Consider What your Audience is Seeing

Attracting a crowd naturally leads to the middle of your show. The duration of this time is what you choose to create. It is essential what ever we create we do so with the audience in mind.

You see, any one can attract a crowd but to turn that crowd into an audience is skill to be developed and to  consider it an art form would be to your advantage. An artist should ask the question “what will my audience see as I perform this show.”

Turning your crowd into an audience needs to be your passion. The central drive to your show as it where. I believe if you focus on just these finer points you will be more than half way to having an exceptional show. Not just a generic show but an exceptional show. To often a show is more about the performer than it is about their audiences.

Regardless if you are performing on the streets or if you are indoors,  I have seen too often when an indoor performance has lost their audience attention half way through their performance and it is  painful to watch.

One by one the audience are shutting down  and drifting out of the reality of the show and into real time. The worse case scenario is when your audience just wants the show to end. I have seen on a number of occasions particularly during the Edinburgh Fringe Festival.

The number one mistake in this case sernario. is the performers serious lack of consideration for  what the audience is seeing.  There  is a saying that Street Theater is the most honest form of theater in the world  The saying has being coined into a generic hat line that you are welcome  to use. “Ladies and Gentlemen,  street theater is indeed the most honest form of theater in the world, it is  where you get to see the whole show first then you decide how much it is worth at the end”!   Often followed by lots of packaging there after. I do love this line despite the fact it is none specific in reference to how much one should put in (more about that later under hat lines).

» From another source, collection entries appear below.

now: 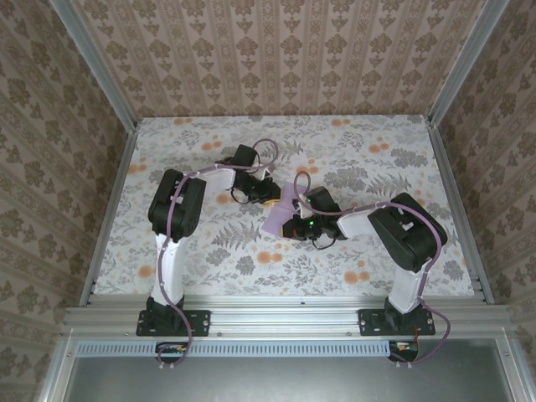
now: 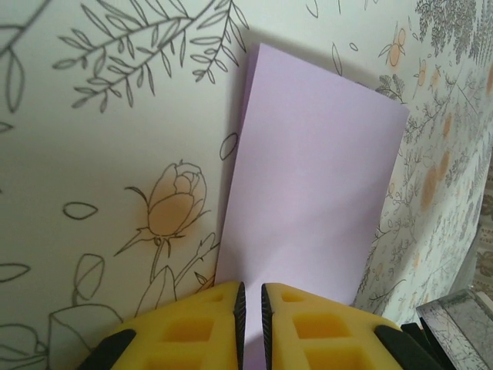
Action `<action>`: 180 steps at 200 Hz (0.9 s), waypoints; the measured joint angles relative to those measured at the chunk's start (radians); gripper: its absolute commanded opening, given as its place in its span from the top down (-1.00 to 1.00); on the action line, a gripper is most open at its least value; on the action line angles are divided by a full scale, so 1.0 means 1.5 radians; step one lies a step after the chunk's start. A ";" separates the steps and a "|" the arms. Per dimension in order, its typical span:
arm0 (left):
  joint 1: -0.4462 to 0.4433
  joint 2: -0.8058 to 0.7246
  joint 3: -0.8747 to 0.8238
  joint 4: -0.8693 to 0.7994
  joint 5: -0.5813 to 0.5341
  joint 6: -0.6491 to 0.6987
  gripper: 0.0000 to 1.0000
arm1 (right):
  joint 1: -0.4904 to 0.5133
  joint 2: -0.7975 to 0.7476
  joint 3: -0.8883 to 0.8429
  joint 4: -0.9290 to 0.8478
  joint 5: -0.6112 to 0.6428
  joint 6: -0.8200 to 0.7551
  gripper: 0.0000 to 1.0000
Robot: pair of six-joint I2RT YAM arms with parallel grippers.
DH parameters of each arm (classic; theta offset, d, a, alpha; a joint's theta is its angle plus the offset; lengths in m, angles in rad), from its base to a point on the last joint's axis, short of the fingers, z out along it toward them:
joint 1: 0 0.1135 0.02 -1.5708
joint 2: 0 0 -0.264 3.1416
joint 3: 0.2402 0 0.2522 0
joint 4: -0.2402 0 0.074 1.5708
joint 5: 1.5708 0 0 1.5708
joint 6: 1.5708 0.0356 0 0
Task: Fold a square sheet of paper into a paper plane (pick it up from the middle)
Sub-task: Fold the triangle a second time at the center of the table.
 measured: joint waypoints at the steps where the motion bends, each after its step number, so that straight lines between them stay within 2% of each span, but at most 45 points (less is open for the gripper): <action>1: 0.000 0.000 0.000 0.000 0.000 0.000 0.64 | 0.000 0.000 0.000 0.000 0.000 0.000 0.92; 48: 0.003 -0.013 -0.004 0.001 -0.019 0.007 0.63 | 0.000 -0.004 0.008 -0.033 -0.009 -0.001 0.92; 79: -0.001 -0.078 -0.039 0.001 -0.035 0.007 0.63 | 0.000 -0.010 0.012 -0.070 -0.018 -0.003 0.92; 107: -0.034 -0.130 -0.074 0.012 -0.041 0.007 0.63 | 0.000 -0.014 0.019 -0.101 -0.023 -0.003 0.90; 144: -0.080 -0.124 -0.120 0.035 -0.039 0.006 0.64 | 0.001 -0.016 0.026 -0.124 -0.025 -0.004 0.90; 180: -0.085 -0.105 -0.141 0.047 -0.039 0.005 0.64 | 0.002 -0.023 0.027 -0.150 -0.024 -0.008 0.90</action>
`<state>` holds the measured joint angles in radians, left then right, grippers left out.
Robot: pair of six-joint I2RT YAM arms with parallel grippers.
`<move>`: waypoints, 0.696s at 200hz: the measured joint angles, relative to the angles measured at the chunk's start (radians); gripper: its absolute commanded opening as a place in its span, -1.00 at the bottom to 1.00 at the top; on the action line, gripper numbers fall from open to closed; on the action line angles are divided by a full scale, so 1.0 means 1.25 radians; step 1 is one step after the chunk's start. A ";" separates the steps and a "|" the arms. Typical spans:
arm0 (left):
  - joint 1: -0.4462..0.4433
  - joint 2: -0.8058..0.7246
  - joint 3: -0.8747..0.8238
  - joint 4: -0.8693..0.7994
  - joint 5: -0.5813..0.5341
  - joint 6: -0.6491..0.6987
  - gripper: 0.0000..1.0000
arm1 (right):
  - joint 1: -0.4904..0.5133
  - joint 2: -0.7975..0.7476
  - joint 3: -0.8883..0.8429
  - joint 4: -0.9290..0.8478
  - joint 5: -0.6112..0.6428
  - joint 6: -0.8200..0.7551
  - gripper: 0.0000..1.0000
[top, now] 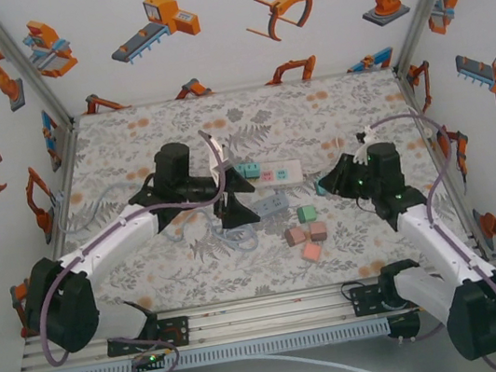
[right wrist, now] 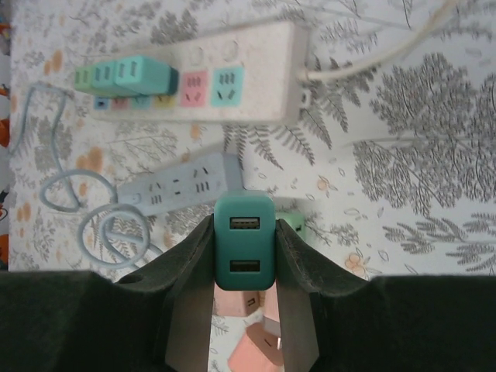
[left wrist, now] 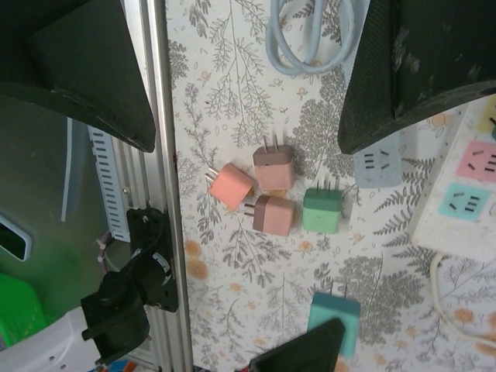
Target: Pull the plug off the socket
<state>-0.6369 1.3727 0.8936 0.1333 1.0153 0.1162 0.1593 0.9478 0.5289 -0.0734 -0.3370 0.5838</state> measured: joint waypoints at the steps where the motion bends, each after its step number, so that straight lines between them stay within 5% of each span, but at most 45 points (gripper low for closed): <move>1: 0.000 -0.001 -0.002 0.003 0.000 0.000 0.88 | 0.000 0.000 -0.002 0.000 0.000 0.000 -1.00; 90: 0.000 -0.010 -0.032 0.082 0.018 -0.003 0.89 | 0.000 0.055 -0.152 0.071 0.037 0.023 -1.00; 139: 0.000 -0.006 -0.032 0.085 0.018 -0.007 0.89 | 0.000 0.089 -0.171 0.153 0.019 0.039 -0.63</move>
<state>-0.6369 1.3647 0.8539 0.2390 1.0374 0.1078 0.1589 1.0584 0.3157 0.1177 -0.3138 0.6327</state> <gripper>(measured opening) 0.942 0.339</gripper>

What I love about this hat line is 1) it is very old  and no one knows who it belongs to. It reminds us that whoever is there at the end of your show  – assuming that they are still there at the end, who will judge your performance – your audience will. So you need to create a show whilst asking what will my audience see when I perform. Then you need to be brutal and cut it out if its not needed.

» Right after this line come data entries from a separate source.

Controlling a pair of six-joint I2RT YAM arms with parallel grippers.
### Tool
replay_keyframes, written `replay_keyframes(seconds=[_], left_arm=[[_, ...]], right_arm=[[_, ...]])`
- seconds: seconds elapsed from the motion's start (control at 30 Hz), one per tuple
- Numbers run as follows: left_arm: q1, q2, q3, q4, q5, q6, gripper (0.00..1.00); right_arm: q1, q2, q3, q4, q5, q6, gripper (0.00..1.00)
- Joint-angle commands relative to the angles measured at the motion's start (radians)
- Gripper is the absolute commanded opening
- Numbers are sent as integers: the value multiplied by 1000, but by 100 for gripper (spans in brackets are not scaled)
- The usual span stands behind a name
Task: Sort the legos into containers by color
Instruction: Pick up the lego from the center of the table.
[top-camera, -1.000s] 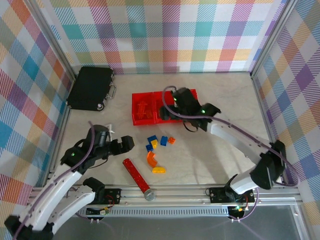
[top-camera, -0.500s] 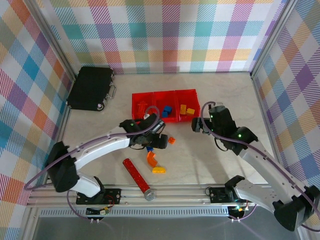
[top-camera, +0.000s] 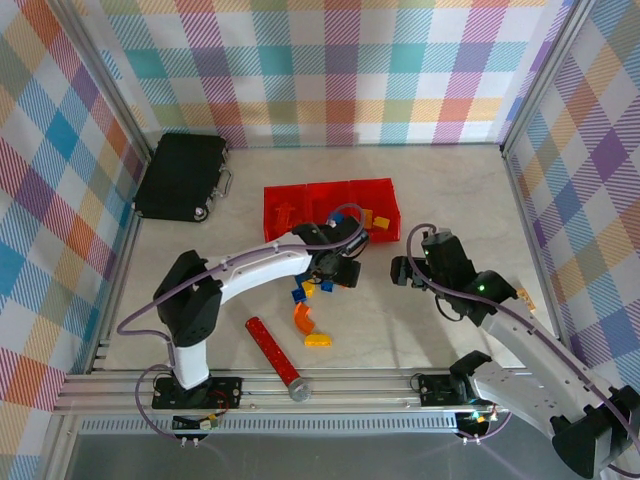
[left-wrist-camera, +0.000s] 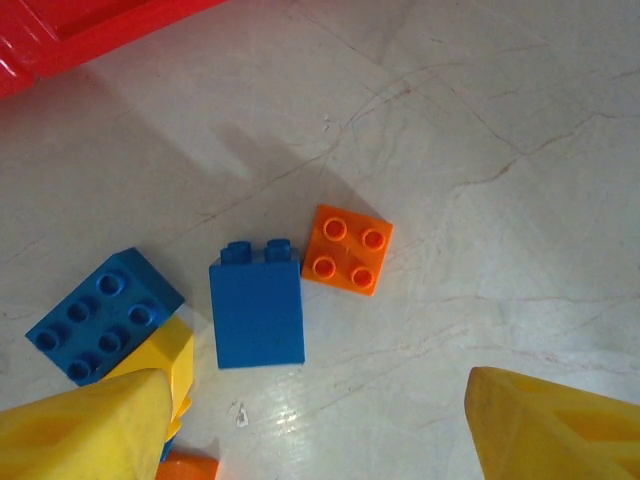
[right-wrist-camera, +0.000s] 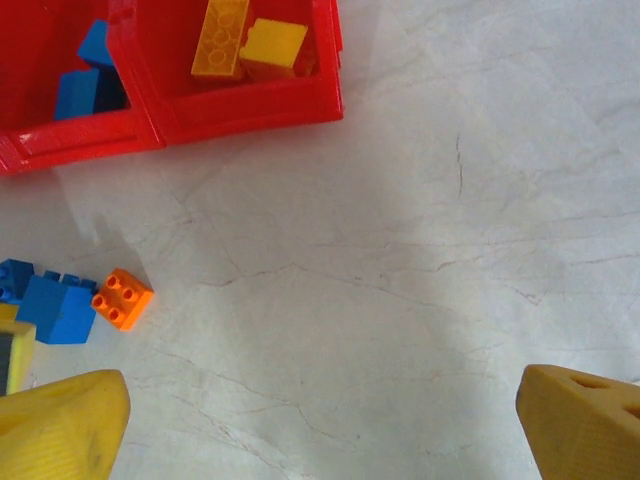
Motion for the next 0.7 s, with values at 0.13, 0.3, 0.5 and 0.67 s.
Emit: replay_keyframes(seconds=[0.13,0.3,0.5,0.67], left_arm=[[20,85,63,-57,-8,10,66],[44,96,49,-42,14,1,66],[68,110,26,-22,26,0,61],[78,113,-1,12,56,-1,58]], right_arm=[[-6,-21,-16,-19,-21,11,99],[-9,-22,-23,-19,-16,3,99],[-9,-15,-36,0,-30,9,99],[-11,-5,-29,-14,-33,5,99]])
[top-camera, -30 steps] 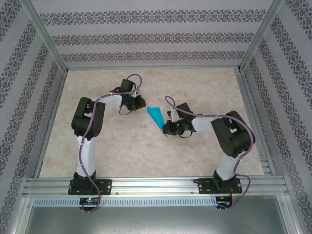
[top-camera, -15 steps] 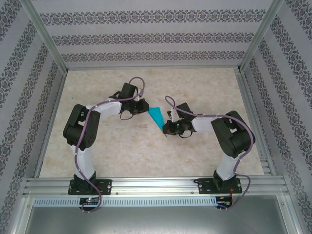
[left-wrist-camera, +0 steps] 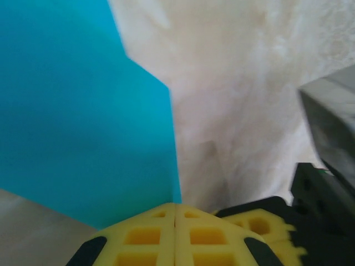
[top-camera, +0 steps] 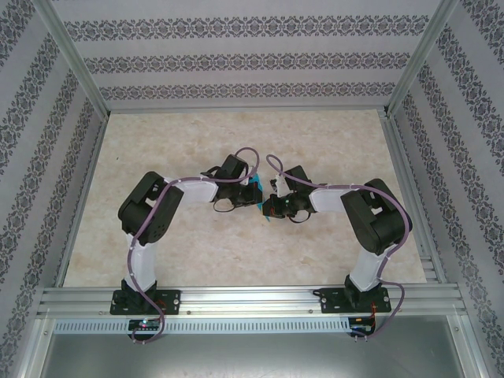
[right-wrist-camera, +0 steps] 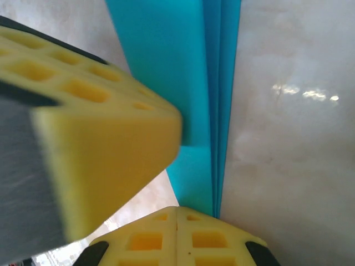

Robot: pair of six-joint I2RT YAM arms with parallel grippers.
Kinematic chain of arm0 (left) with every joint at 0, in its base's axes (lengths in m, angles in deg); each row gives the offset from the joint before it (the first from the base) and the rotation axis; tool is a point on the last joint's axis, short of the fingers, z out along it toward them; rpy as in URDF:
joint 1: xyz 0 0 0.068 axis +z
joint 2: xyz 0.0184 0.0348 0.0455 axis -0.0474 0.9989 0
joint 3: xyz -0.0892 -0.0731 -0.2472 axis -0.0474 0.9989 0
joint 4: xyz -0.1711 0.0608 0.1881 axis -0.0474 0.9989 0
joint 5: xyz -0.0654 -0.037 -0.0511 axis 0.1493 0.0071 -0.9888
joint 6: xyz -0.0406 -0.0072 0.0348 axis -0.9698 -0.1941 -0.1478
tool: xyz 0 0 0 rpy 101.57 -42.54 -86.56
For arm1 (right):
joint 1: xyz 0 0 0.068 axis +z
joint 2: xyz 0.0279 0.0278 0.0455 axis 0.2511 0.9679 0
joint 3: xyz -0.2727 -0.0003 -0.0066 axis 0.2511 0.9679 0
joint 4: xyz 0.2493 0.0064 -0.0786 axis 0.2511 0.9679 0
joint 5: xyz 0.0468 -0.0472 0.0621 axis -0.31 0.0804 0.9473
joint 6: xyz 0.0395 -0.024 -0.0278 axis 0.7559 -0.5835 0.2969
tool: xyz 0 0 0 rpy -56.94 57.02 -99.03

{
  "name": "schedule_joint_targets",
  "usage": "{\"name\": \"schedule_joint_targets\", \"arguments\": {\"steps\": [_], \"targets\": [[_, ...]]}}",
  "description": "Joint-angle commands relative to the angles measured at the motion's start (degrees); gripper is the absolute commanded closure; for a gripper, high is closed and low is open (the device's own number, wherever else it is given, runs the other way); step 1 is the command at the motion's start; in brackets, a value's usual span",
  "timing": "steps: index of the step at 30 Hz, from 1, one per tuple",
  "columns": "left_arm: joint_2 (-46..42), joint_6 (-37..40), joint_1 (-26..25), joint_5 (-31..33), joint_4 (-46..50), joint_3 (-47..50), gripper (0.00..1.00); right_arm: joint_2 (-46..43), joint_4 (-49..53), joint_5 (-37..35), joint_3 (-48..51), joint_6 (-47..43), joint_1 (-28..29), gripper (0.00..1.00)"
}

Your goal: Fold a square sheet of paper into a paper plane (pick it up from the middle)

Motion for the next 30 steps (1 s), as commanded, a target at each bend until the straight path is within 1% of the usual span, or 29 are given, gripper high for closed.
{"name": "schedule_joint_targets", "arguments": {"steps": [1, 8, 13, 22, 24, 30], "targets": [[1.7, -1.5, -0.6, 0.1, -1.9, -0.6, 0.93, 4.4, 10.8, -8.0, 3.3, -0.3, -0.4, 1.0], [3.3, -0.7, 0.6, 3.8, -0.6, -0.3, 0.93, 4.6, 11.3, -8.6, 4.0, 0.3, -0.7, 1.0], [3.4, 1.7, 3.2, 5.7, 2.4, -2.5, 0.93, 4.7, 12.3, -9.7, 4.4, 0.4, -1.0, 1.0], [7.2, 5.8, 9.8, 7.9, 6.5, -8.4, 0.92, 5.3, 12.3, -10.1, 4.7, 0.6, -1.3, 1.0], [8.3, 6.9, 11.0, 8.8, 6.9, -9.4, 0.92, 5.5, 12.3, -10.1, 4.5, 0.6, -1.4, 1.0], [10.2, 9.2, 14.3, 8.8, 5.6, -10.0, 0.92, 5.4, 12.3, -10.0, 4.7, 0.5, -1.6, 1.0]]}}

Magicians are often prone to this mistake – I like this trick,  I want to do it in my show. Oh,  I like this trick as well – its my favorite, I want do that in my show as well – and before you know it the Magician has  a long list of magic tricks that he likes. Notice I purposely use the word magic trick because nine times out of ten when a trick is performed  solely because the Magician likes it it is void of any real depth or magical experience of shifting a mind set.

It is so  different when a master practitioner takes a simple effect and says I love the way this astonishes my audience. I love the way their eyes light up and they are amazed.

Good magic does not have to be complex but it has to be reinforced with your belief in the magical moment, your eyes astonished together with your audience.

Reverting back to the clown within you, wether  you  are a circus skilled, magic based, acrobatic, mime or clown –  creating magic is what theater is all about. We have to create a reason for people to stop, stay and if you are performing  on the street – pay at the end.

One of the great modern ways to direct yourself if you don’t have a director is  to film yourself. Performing in front of a mirror will not cut it and cutting is something you probably need to do. So, film the show in rehearsal and real time performance. Then watch yourself.  It can be painful but be biased when you do this, watch yourself and cut out what does not work.

Far better to have a ten minute good  show that can grow than a thirty minute show that does not meet the mark. Far better to have less than more. Hence the old theater saying “less is more.”